La metafora centrale –esposta con uno stile spigoloso, rapsodico e a
tratti tutt’altro che gradevole- si basa su quelle pulsioni e quelle
reazioni socialmente inconfessabili che, dopo avere inferto ferite
alonate di umanissima vergogna, provocano una reazione a catena in
cui rabbia, disperazione, perdita del potere (soprattutto maschile) e
tradimenti si confondono irrimediabilmente.
Una potentissima commedia umana
di Maurizio Porro Corriere della sera
Non è un film catastrofico quello premiato e insinuante del 40enne
svedese Ruben Östlund. Questa bellissima commedia umana che inizia
in flash da primo giorno di crociera e finisce in geniale metafora on the
road, aperta sull'infinito, ha una potenza espressiva incontrollabile, una
valanga di emozioni sotterranee, sentimenti inespressi, con stile
moderno che riguarda tutti e nessuno e osserva da scienziato la
seduzione della bugia e la capacità di negare la codardia. Arrivato al
cinema con passione per sci e video, l'autore salda il debito filmando
impeccabile e cinico la rarefatta aria di montagna e la paura dei sensi.
La ricca documentazione sulla psicologia degli scampati a catastrofi,
ossigena un racconto non sociologico ma interiore, che dimostra la
vacuità delle istituzioni affettive e la falsa confidenza tra coppie che
coccolano le incomprensioni: nessuno si conosce più. Non pensate a
un film intimidatorio: il dramma è stemperato nella vita, nelle sciate
fuori pista, fino alla catarsi finale che ci ripete ancora, se ce ne fosse
bisogno, che è infelice la terra che ha ancora bisogno di eroi.
Metafora familiare di un regista talentuoso
di Alberto Mazzoni Ondacinema
La neve immacolata. Dal finestrino dell'aereo, le Alpi sembrano più
paradisiache delle nubi sovrastanti, un susseguirsi frattale di valli
bianche e vette. Scendendo ad altezza d'uomo, i dettagli artificiali
emergono ed è su questi che si sofferma Ostlund, il talentuoso
regista/sceneggiatore di "Forza maggiore". Non c'è inquadratura fissa o
carrellata sulle nevi che non includa un tubo per le esplosioni
controllate, i pali e i cavi della teleferica o simili, e le piste di notte
sono percorse da file di gatti di neve come insetti meccanici. L'azione
di sciare è bella, ma per quei minuti di discesa si pagano tutta una
trafila di code, armadietti, mettersi e togliersi tute e scarponi, e su
queste azioni Ostlund si concentra.
Pare evidente la metafora sulla famiglia. La famiglia borghese è
l'impianto sciistico, pieno di scricchiolii, forzature, dettagli che
rovinano l'insieme e operazioni che dobbiamo fare ma eviteremmo
volentieri. Non che il libero amore sia la soluzione, i personaggi della
cougar in libera uscita e della coppia lui quarantenne divorziato lei
ventenne alternativa appaiono tristi come la famiglia del film, solo più
superficiali perché è mancato loro il momento di verità che per i
protagonisti è stata la valanga allo chalet. Non è successo niente, ma
avrebbe potuto.
"Forza maggiore" è un bel film, pieno di idee narrative e registiche.

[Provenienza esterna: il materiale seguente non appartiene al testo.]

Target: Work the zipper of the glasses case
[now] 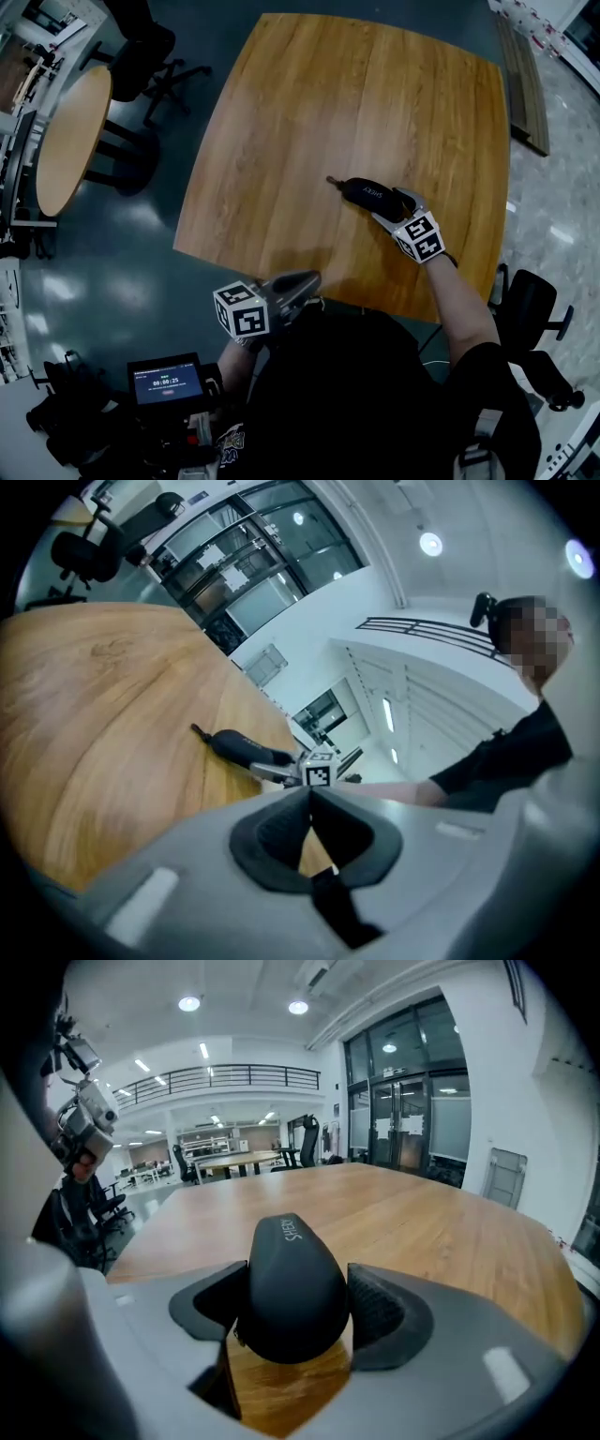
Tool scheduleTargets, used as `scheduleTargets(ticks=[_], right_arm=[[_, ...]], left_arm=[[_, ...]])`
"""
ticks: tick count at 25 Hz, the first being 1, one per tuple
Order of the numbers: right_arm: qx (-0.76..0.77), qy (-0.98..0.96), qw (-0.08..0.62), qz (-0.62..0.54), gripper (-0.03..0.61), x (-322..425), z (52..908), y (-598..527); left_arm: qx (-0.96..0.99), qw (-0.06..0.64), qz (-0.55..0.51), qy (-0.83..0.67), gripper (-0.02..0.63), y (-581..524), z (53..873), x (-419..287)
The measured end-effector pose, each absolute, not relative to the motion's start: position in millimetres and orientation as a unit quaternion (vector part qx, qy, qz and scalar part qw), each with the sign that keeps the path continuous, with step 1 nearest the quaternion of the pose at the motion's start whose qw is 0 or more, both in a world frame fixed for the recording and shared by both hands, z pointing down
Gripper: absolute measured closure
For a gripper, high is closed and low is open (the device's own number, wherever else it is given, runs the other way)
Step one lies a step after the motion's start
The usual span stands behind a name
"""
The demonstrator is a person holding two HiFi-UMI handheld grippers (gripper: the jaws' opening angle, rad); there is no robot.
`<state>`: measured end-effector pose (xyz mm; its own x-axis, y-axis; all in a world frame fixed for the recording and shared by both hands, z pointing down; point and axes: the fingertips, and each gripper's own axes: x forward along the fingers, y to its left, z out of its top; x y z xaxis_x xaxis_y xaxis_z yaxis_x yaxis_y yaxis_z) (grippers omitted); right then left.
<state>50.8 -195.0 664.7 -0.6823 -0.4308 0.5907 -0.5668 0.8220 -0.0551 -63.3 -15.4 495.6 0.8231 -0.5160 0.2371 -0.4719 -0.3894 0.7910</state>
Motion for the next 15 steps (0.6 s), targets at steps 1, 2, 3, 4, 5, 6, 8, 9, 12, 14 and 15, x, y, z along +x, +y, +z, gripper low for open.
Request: scheduleTargets(ticks=[1,2,3,4,5,6,8,9,12,14,15], right_arm=[[0.266,-0.907,0.305,0.114,0.245,48.0,672.6,-196.0],[0.260,-0.904,0.320,0.112,0.249,46.1,679.7,-196.5],[0.255,-0.901,0.334,0.109,0.252,46.7,685.2,-195.7],[0.254,-0.898,0.343,0.105,0.252,50.5,688.2,-193.4],[0.256,-0.897,0.345,0.104,0.249,56.0,688.3,-190.6],[0.263,-0.897,0.340,0.104,0.249,61.2,685.4,-188.9],[0.287,-0.897,0.318,0.109,0.245,66.7,672.9,-189.3],[0.300,-0.897,0.304,0.112,0.245,67.7,663.7,-189.7],[0.343,-0.898,0.244,0.128,0.478,70.4,622.2,-181.8],[0.366,-0.900,0.180,0.154,0.574,71.8,587.4,-165.2],[0.373,-0.900,0.145,0.171,0.574,70.6,570.6,-153.6]], left_arm=[[0.833,0.468,-0.025,-0.293,0.615,-13.3,496.1,-66.7],[0.832,0.471,-0.027,-0.291,0.615,-12.0,496.5,-71.1],[0.831,0.473,-0.028,-0.290,0.615,-10.2,497.4,-73.7],[0.831,0.475,-0.028,-0.288,0.615,-7.3,498.7,-73.4],[0.832,0.475,-0.024,-0.286,0.615,-3.4,500.6,-71.2],[0.833,0.474,-0.018,-0.284,0.615,-0.1,503.0,-69.1],[0.838,0.469,-0.005,-0.277,0.615,0.9,506.9,-70.3],[0.841,0.467,-0.002,-0.273,0.616,-0.9,507.8,-73.4],[0.848,0.464,-0.001,-0.257,0.615,-5.9,505.3,-82.8],[0.856,0.458,-0.004,-0.240,0.615,-4.8,501.6,-83.5],[0.860,0.456,-0.008,-0.229,0.615,-3.3,498.9,-82.3]])
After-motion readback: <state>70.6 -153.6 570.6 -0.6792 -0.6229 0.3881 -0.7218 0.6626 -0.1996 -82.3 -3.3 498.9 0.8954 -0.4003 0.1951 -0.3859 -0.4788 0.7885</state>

Non è lo "Scene da un matrimonio" dei nostri tempi, sarebbe troppo
chiedere. Ma non si può non festeggiare quando un autore finora
conosciuto solo in patria si affaccia sulla scena europea con questo
stile.
Ostlund sa selezionare le inquadrature in modo tale che siano belle a
vedersi e funzionali alla storia. Molte sono fisse per scene intere e i
personaggi si dibattono all'interno di cornici immobili. Particolarmente
efficace la cena con gli amici, tutti a sedere ben visibili, tranne la
madre che cammina nervosamente attorno al tavolo con la testa
tagliata dall'inquadratura, quasi fosse un fantasma.

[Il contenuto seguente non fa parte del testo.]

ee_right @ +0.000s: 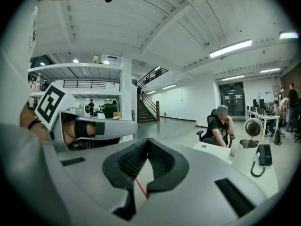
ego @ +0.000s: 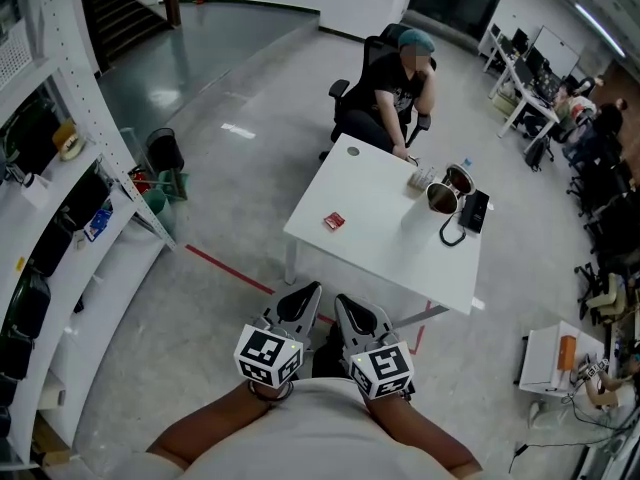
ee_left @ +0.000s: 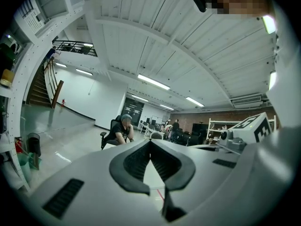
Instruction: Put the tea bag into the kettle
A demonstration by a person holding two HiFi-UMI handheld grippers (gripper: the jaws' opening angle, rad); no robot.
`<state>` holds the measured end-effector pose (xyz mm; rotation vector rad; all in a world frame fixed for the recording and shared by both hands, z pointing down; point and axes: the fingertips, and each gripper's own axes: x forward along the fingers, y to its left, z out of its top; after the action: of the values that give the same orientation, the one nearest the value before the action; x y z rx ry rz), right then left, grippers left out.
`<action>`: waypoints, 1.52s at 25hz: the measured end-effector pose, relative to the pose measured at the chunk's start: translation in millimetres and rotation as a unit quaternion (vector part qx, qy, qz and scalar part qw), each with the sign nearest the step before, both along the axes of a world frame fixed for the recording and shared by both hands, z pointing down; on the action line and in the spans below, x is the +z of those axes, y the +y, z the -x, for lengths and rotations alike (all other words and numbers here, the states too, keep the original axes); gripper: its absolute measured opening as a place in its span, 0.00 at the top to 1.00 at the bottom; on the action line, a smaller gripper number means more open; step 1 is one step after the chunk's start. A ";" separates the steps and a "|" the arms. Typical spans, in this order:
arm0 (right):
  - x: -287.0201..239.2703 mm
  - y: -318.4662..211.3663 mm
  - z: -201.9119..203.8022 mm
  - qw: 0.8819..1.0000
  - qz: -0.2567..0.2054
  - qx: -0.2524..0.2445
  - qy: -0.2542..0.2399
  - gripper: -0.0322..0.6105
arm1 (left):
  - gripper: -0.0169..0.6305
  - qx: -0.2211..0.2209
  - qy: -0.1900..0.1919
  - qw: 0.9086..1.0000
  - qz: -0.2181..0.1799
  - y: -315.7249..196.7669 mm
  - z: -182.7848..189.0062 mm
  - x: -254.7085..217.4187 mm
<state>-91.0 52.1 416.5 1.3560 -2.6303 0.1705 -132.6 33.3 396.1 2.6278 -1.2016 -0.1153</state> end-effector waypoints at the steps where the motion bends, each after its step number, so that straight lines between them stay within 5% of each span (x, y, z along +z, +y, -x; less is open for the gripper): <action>1: -0.2 -4.1 1.2 1.000 -0.001 -0.002 0.000 0.93 | 0.96 -0.002 0.000 1.000 -0.001 -3.5 1.5 0.0; 18: 24.6 -103.2 1.3 0.999 0.026 -0.032 -0.010 0.93 | 0.96 -0.027 -0.026 0.999 0.010 -96.5 4.0 21.3; 29: 35.0 -189.0 -35.6 0.998 0.011 -0.052 0.024 0.93 | 0.96 -0.053 -0.046 0.997 0.032 -176.5 -24.1 56.7; 38: 65.4 -268.3 -82.1 0.994 0.063 -0.084 0.011 0.93 | 0.96 -0.094 -0.070 0.990 0.076 -254.6 -52.8 95.6</action>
<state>-8.9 -216.2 481.9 1.0855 -2.6505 0.2906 -79.8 -221.3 491.7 2.4222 -1.4421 0.1257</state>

Dai droni agli smartphone, "Forza maggiore" è anche un film in cui la
sceneggiatura ben rappresenta l'estensione e la continuità dell'impatto
delle tecnologie personali nelle nostre vite,
Un altro aspetto notevole di "Forza Maggiore" è la cura del sonoro. Il
silenzio può essere progressivamente riempito dal risuonare del vuoto
degli alberghi stile "Shining", dal battito cardiaco di chi è in scena, da
una lontana e fastidiosa musica da discoteca, e il vento può essere
sostituito dal cigolare di una teleferica, in una soggettiva dei suoni che
aggiunge un livello veramente ricco alla pellicola. E allora fatevi il
favore di vederlo al cinema se leggete questa recensione in tempo.